Information shown:
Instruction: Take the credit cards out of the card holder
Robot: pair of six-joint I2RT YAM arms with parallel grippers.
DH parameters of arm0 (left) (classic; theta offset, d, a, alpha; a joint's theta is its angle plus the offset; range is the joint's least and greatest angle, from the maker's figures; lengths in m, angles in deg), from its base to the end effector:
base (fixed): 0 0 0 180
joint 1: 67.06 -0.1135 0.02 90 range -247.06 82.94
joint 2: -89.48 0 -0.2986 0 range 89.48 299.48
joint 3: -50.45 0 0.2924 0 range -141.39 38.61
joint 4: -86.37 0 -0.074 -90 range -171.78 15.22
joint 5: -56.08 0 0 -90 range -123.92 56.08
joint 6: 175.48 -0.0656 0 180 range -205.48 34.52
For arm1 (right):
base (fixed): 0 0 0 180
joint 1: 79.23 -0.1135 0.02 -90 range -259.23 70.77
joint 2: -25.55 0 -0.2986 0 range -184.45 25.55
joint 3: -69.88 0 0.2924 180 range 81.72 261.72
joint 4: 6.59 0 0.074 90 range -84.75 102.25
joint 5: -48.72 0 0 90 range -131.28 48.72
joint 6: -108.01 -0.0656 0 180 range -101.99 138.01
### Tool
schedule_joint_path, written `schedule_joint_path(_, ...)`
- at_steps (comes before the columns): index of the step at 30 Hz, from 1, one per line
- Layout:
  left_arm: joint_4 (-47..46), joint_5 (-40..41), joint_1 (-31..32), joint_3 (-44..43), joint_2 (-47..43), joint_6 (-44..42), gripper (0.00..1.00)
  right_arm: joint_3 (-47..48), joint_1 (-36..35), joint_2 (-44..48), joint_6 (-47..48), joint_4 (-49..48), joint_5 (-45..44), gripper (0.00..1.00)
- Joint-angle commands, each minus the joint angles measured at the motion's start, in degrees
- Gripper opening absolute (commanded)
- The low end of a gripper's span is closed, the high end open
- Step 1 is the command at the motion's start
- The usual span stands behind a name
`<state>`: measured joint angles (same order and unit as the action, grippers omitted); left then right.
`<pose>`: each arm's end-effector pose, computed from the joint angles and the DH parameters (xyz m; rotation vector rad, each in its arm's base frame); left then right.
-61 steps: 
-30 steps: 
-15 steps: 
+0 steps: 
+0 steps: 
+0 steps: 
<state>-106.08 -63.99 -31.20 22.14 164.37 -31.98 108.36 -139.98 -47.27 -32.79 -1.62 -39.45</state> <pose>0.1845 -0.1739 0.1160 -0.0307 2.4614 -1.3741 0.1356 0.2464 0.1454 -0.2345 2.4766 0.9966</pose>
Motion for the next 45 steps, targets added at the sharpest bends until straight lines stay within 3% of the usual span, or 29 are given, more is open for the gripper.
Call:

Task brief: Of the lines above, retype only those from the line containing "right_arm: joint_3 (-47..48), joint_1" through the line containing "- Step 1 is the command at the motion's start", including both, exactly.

Result for this task:
  right_arm: joint_3 (-47..48), joint_1 (-36..35), joint_2 (-44..48), joint_6 (-47..48), joint_4 (-49..48), joint_5 (-45..44), gripper (0.00..1.00)
- Joint-angle commands, each minus the joint angles measured at the motion's start, in degrees
- Gripper opening absolute (commanded)
- The low end of a gripper's span is closed, the high end open
- Step 1 is the command at the motion's start

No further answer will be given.